Common pinyon-pine aphid

On this page: Identification & Distribution Other aphids on the same host

Identification & Distribution

Adult apterae of Cinara edulis are cinnamon brown to dark brown to gun-metal or black (see pictures below of cinnamon brown form). There is a distinct medial abdominal wax stripe (rather faint on the specimens below), and light powdering elsewhere, especially just anterior to the siphunculi, but the wax may be rubbed off (cf. Cinara atra, which has no wax). The antenna have segment I, the distal tips of III-V, and all of VI dark. Antennal hairs are short and moderately sparse, with usually 0-2 secondary rhinaria. The rostrum is quite long, with moderate pigmentation, and its last segment (RIV) has 12-20 accessory hairs (cf. Cinara caliente, Cinara terminalis, Cinara wahtolca & Cinara anelia all of which have 4-8 accessory hairs on RIV). All the femora are lightly pigmented, with a gradual distal darkening over the entire length, and tibiae are dark at the apices; tarsi are dark. The hairs on the metatibiae are generally short and quite dense, and bent at an acute angle. The abdominal dorsum is smooth, with sclerites only on segment VII (cf. Cinara caliente, Cinara terminalis, Cinara wahtolca & Cinara anelia, all of which usually have sclerites on both tergites VI & VII). The sclerites on tergite VII may be large and rectangular such they cover most of it, or reduced to small aggregations of hair-bearing scleroites.
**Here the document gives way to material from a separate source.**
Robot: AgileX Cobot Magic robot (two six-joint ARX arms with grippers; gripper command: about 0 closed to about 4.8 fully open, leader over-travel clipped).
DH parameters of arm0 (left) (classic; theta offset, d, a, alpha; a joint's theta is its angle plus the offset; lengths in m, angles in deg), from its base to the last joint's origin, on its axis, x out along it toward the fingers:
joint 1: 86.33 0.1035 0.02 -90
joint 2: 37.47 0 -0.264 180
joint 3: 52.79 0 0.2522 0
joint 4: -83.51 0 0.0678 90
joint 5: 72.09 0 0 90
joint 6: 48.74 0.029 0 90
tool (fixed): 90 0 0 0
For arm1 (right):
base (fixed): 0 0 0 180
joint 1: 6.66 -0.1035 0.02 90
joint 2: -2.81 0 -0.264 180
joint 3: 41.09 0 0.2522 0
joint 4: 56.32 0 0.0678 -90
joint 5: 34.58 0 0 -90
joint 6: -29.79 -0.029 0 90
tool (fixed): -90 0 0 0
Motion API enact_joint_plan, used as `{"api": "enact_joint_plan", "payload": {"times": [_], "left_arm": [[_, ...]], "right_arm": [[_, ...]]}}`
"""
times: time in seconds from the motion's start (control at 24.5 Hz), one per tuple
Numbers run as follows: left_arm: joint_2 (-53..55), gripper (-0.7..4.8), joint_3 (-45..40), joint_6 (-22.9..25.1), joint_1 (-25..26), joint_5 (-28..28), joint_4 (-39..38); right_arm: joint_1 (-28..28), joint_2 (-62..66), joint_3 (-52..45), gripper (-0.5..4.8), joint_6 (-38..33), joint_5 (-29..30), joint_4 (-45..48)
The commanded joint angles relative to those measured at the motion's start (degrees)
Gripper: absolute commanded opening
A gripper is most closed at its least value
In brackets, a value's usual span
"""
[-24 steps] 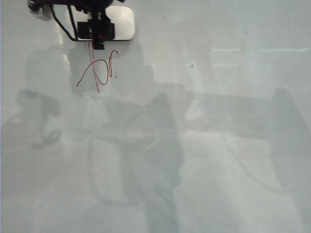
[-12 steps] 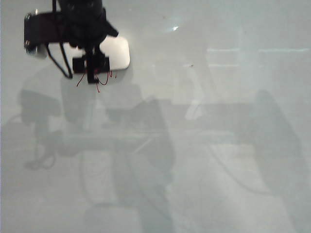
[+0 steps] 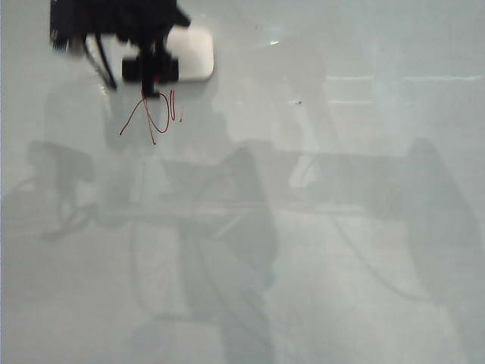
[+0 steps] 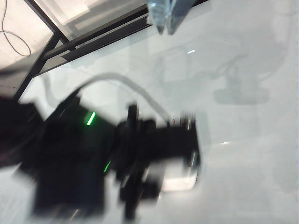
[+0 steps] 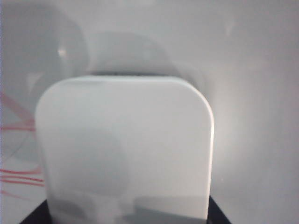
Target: Grab the whiteboard eraser that is attached to the surface of the whiteboard and use it to clean the writing on the whiteboard.
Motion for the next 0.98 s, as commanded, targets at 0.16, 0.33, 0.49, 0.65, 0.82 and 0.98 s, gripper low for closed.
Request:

The siphunculi (see pictures below) are usually clearly delimited and dark, but occasionally lightly pigmented, or with two levels of pigmentation. The siphuncular cones have 10-41 hairs scattered over their surface, and are much longer than those on abdominal tergite V. (cf. Cinara atra, whose siphuncular cones have 5-15 hairs located around the cone's basal edge, similar in size and shape to those on tergite V). Tergite VIII has hairs along the posterior edge only. The body length of adult Cinara edulis apterae is 2.5-4.0 mm.

Images above copyright Jesse Rorabaugh under a public domain (CCO) licence.

The alate Cinara edulis is similar to the apterous vivipara, apart from three points: Antennal segments III, IV & V are light basally, gradually becoming much darker distally. The pale area on the metatibiae is reduced, sometimes to nonexistence. Most importantly there is no sclerotization on tergum VII.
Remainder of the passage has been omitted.